She felt a warm strong hand on her shoulder, while she stood with her body in a right-angle bend. Bowing was the least she could do. After all, they'd taken her in here, after her village was wiped out from the spring flooding last year.

"You don't need to do that," S'xon said, voice deep and pleasant. Udrili could hear the humor in his tone, too, so she stood up. Too quickly it seemed - she was dizzy and had to balance on the counter behind her. S'xon nodded toward her, or something, "your stew smells great," he said.

"Oh thank you!" She started to say, and waited because he seemed to want to say more.

"Even if it is filled with flitter spittle," he remarked with a quirky grin spreading on his dark face. "But I won't tell if you won't. We've eaten worse I think." He winked, "you don't know the half of it."

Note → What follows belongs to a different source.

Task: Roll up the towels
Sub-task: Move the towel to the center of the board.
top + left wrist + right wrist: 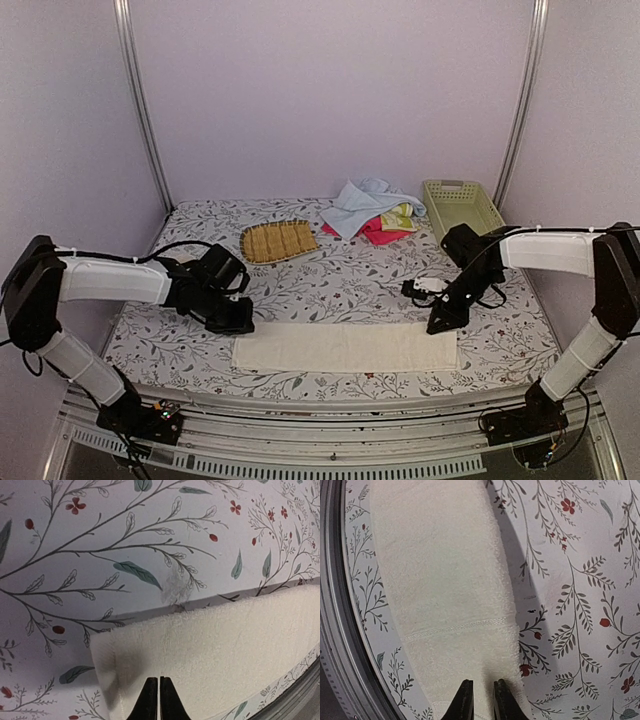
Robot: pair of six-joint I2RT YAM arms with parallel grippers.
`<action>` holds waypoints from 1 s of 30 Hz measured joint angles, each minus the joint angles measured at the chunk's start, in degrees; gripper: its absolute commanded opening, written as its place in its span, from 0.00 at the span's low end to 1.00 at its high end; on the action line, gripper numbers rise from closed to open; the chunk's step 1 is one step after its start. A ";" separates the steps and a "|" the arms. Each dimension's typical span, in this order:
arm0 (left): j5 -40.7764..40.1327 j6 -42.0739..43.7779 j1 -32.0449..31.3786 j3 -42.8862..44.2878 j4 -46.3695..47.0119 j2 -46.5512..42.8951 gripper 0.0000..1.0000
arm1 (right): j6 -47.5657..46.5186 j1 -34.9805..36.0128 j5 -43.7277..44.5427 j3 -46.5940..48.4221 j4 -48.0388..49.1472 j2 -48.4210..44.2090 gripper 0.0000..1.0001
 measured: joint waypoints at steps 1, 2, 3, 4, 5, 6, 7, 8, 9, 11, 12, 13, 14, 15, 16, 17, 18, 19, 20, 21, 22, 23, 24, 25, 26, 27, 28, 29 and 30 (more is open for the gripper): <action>0.11 0.52 0.22 0.00 0.92 1.62 0.01 | 0.68 -0.42 0.26 0.00 0.46 1.11 0.13; 0.15 0.87 0.42 0.00 1.77 3.34 0.00 | 1.57 -1.07 0.63 -0.02 0.81 2.16 0.13; 0.15 1.11 0.55 -0.02 2.36 4.46 0.00 | 2.21 -1.81 1.20 -0.04 1.18 2.93 0.13; 0.26 1.53 0.72 -0.04 3.08 5.88 0.00 | 2.62 -2.45 1.64 -0.07 1.46 3.37 0.13; 0.33 1.77 0.85 -0.13 3.74 6.93 0.00 | 3.13 -3.17 2.45 -0.20 1.88 3.82 0.13; 0.39 1.90 1.01 -0.20 4.35 7.58 0.00 | 3.50 -3.85 3.43 -0.39 2.40 4.33 0.13; 0.48 2.10 1.18 -0.26 5.29 7.69 0.00 | 3.74 -4.24 4.22 -0.57 2.82 4.74 0.13; 0.61 2.21 1.25 -0.26 5.95 8.02 0.00 | 3.93 -4.63 5.22 -0.81 3.23 5.38 0.13; 0.74 2.25 1.29 -0.28 6.60 8.22 0.00 | 4.09 -4.85 6.12 -1.05 3.72 6.12 0.13; 1.22 2.34 1.31 -0.28 7.96 8.70 0.00 | 4.48 -5.22 7.74 -1.18 4.35 8.15 0.13; 1.44 2.36 1.31 -0.28 8.66 8.90 0.00 | 4.66 -5.53 8.00 -0.96 4.94 8.35 0.13; 1.73 2.36 1.33 -0.26 9.18 9.14 0.00 | 4.81 -5.70 8.09 -0.55 5.05 8.79 0.13; 1.88 2.36 1.36 -0.26 9.53 9.27 0.00 | 4.85 -5.77 8.17 -0.15 4.90 9.14 0.13; 2.01 2.36 1.36 -0.24 9.90 9.38 0.00 | 4.85 -5.79 8.55 0.46 4.85 9.70 0.13; 2.10 2.34 1.36 -0.24 10.14 9.49 0.00 | 4.81 -5.86 8.92 1.36 4.85 10.45 0.12; 2.29 2.29 1.36 -0.24 10.34 9.53 0.00 | 4.63 -5.97 9.25 2.43 4.92 11.30 0.13; 2.43 2.19 1.36 -0.24 10.40 9.55 0.00 | 4.46 -6.16 9.51 3.41 4.96 12.07 0.12; 2.64 2.08 1.36 -0.24 10.45 9.55 0.00 | 3.98 -6.58 9.88 4.74 5.01 13.11 0.12; 2.80 1.88 1.33 -0.24 10.49 9.55 0.00 | 3.58 -7.19 10.32 6.21 5.11 14.21 0.13; 2.89 1.68 1.33 -0.24 10.51 9.55 0.00 | 3.13 -8.17 10.91 8.13 5.44 15.61 0.13; 2.95 1.38 1.20 -0.24 10.56 9.53 0.00 | 2.73 -9.18 11.76 9.81 5.79 16.81 0.14; 3.04 0.92 0.96 -0.24 10.56 9.53 0.00 | 2.34 -10.19 12.57 11.28 6.38 17.86 0.16; 3.17 0.63 0.81 -0.24 10.60 9.49 0.00 | 1.90 -11.52 13.68 13.16 6.93 19.10 0.17; 3.28 0.37 0.52 -0.22 10.69 9.46 0.00 | 1.73 -12.35 14.56 14.34 7.32 19.82 0.20; 3.37 0.13 0.07 -0.22 10.71 9.38 0.01 | 1.42 -13.16 15.50 15.54 7.69 20.37 0.26; 3.37 -0.09 -0.46 -0.22 10.69 9.20 0.02 | 1.33 -13.57 16.13 16.20 7.78 20.57 0.30; 3.34 -0.24 -0.98 -0.20 10.51 8.94 0.03 | 1.22 -14.01 16.55 16.76 7.58 20.59 0.33; 3.19 -0.39 -1.49 -0.17 10.25 8.57 0.05 | 1.18 -14.27 16.92 17.35 7.37 20.41 0.36; 3.15 -0.55 -1.90 -0.13 10.10 8.15 0.06 | 1.62 -14.47 16.92 17.64 7.26 20.22 0.37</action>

Nervous but amused, Udrili laughed. "Well if you say so, sir." At last, Pinch came back and landed on the girl's shoulder, hiding among her wild locks. Then Udrili tilted her head, "sir, I know you don't make it a habit of watching over the cook staff, is something wrong? Did I do something wrong?"

"Oh no- no," he said, "finish cooking, when you're ready to serve please come see me first. It's nothing special for the weyr, but something for you I think. I just wanted to say you are a very fine cook, Udrili." With that he left the kitchen. The other drudges and some of the more permanent cooks stared at her with open jealousy.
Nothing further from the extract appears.